===== Data records =====

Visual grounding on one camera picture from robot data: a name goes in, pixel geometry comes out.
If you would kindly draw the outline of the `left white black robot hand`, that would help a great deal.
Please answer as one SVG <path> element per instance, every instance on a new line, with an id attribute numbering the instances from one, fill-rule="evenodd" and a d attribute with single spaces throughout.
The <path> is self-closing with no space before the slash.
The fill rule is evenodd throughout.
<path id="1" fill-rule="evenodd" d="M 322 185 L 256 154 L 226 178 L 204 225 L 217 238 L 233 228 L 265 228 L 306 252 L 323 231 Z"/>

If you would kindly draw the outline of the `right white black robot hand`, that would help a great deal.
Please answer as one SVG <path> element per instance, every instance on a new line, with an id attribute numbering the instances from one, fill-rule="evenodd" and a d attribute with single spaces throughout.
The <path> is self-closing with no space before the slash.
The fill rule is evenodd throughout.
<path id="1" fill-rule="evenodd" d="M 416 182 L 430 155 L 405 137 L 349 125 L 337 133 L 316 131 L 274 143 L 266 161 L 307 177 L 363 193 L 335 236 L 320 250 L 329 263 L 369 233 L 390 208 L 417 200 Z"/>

=====

Lines that contain "great" should be pulled from the entries above and reported.

If you would kindly draw the outline of the `left white black robot hand`, that would help a great deal.
If you would kindly draw the outline of the `right white black robot hand`, that would help a great deal.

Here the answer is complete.